Jan. 26th, 2005

hollybrooke: (Default)
My life is in a rut. It has been in a rut for the last four years, to be completely honest. It's been in a rut creatively, socially, financially, love- and career-wise.

Financially, I am nearly out of my rut. I've been working my ass off and it's yielding pretty good results, other than the fact that I have no life outside of my job (unless you call Rocky Horror a life, which it isn't much of one anymore for me, sorry to say). Creatively, I can't get stimulated. I had a good start going, and then--writer's block. (Cue up the Gwen Stefani video where I fall into a rabbit hole, wear five-inch-high stiletto platforms singin' "Whatchoo waitin' fooooor?!") Love-wise? HA. My love life is a cosmic joke. I get hit on by creeps, and there are a TON of losers around the area. (I'm picky, every woman reserves the right to be picky, so sue me. And this excluded people like Jonny, who I really need to hang out with more often.) That's the only thing that can sum that up. And I can't work at Blockbuster for the rest of my life. It's sweet for now, but I want more. I want more than to just make do with the crap that the midwest offers me.

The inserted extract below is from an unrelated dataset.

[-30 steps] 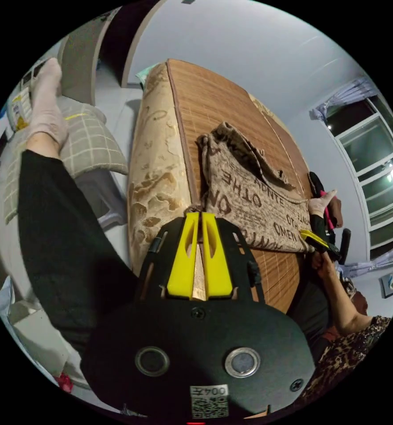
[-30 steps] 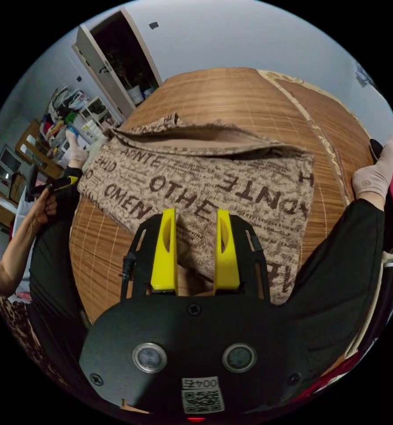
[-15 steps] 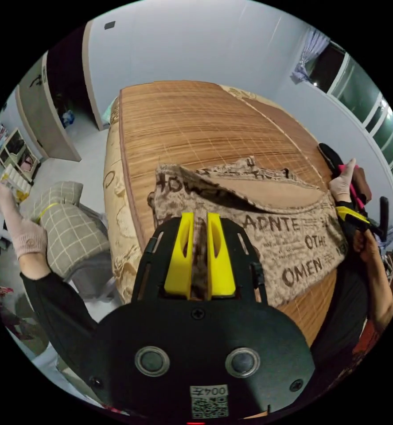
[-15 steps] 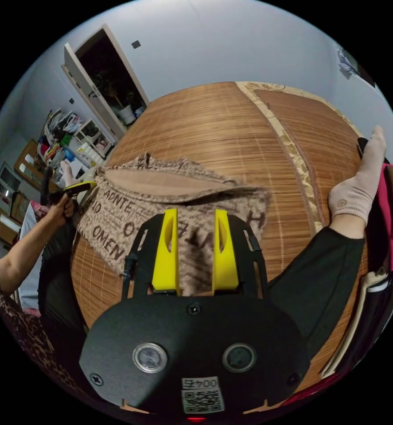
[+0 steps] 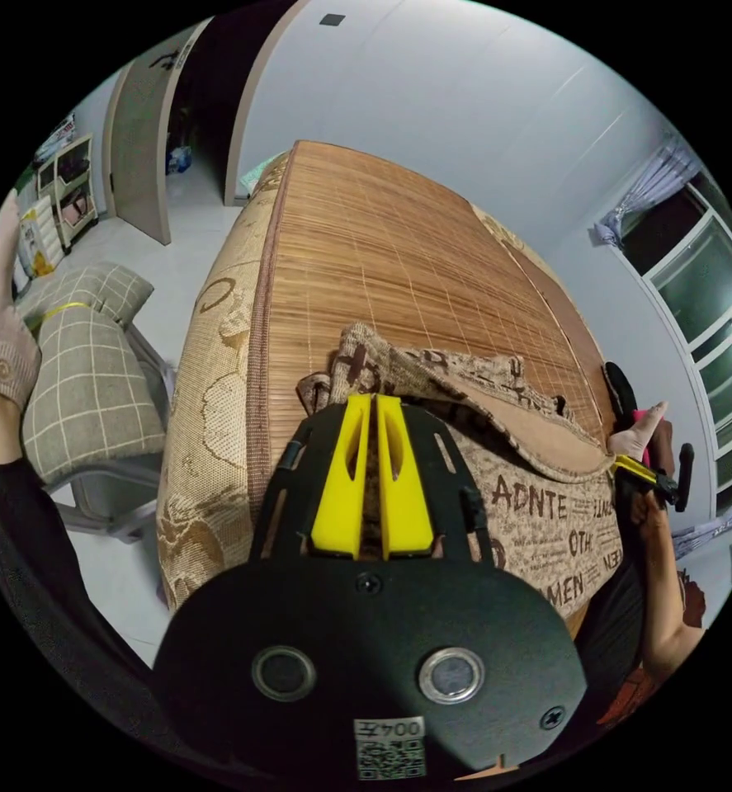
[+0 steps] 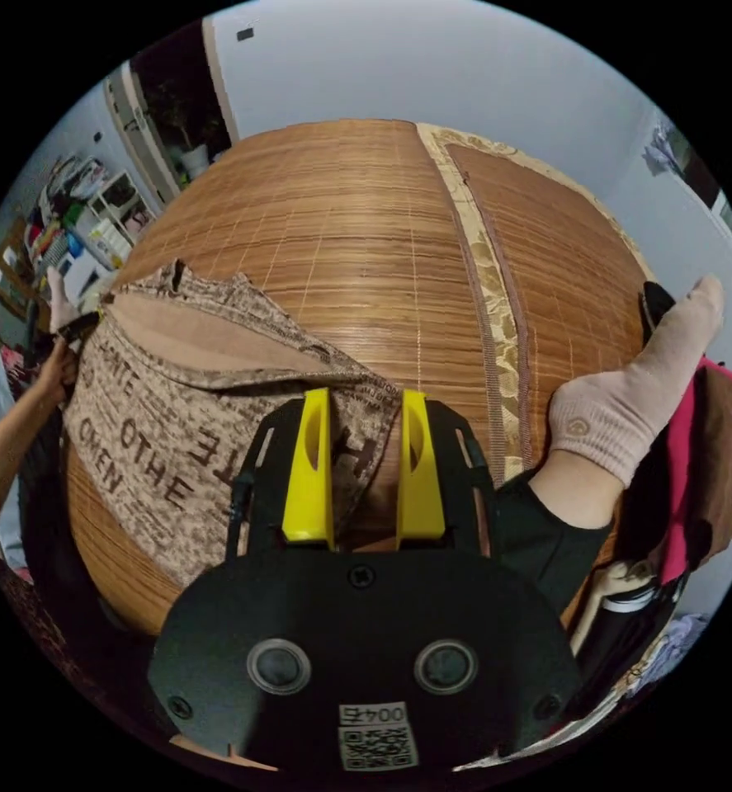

Time for things to seriously change. I keep saying that, but this time it's true. I'm halfway there raising money for my film school application fee. I'm working on three different writing projects at the same time (and to be honest, going nowhere with them, but working on them nonetheless with hope to totally edit them when they're done).

I've also been contemplating quitting cast. There's the part of me that wants to stick around with Rocky and the Pink Invaders for whatever time we have left, and like I said--I'm not a quitter (like a certain fomer Janet who will remain nameless), but I'm going to completely honest...it's been rough for me to get myself at 100% to perform when I have to these last few months, especially if I'm running myself ragged rushing to the theater after work. I'm physically and mentally exhausted 75% of the time, amd I'd really rather just go home after work on those nights I have to perform. I just need a really good reason to stick with it for the remaining amount of time we have left at the theater.

My family life is a joke, too. I don't get taken seriously by ANYONE in my family. My mom treats me like shit, like I'm her little slave daughter who will NEVER leave home. Hunter is a food-consuming brat who doesn't like to do a goddamned thing for himself. And Dad is never home anymore, but who really wants him at home anymore? He's a dickhead whenever he comes home.

I.
Need.
Out.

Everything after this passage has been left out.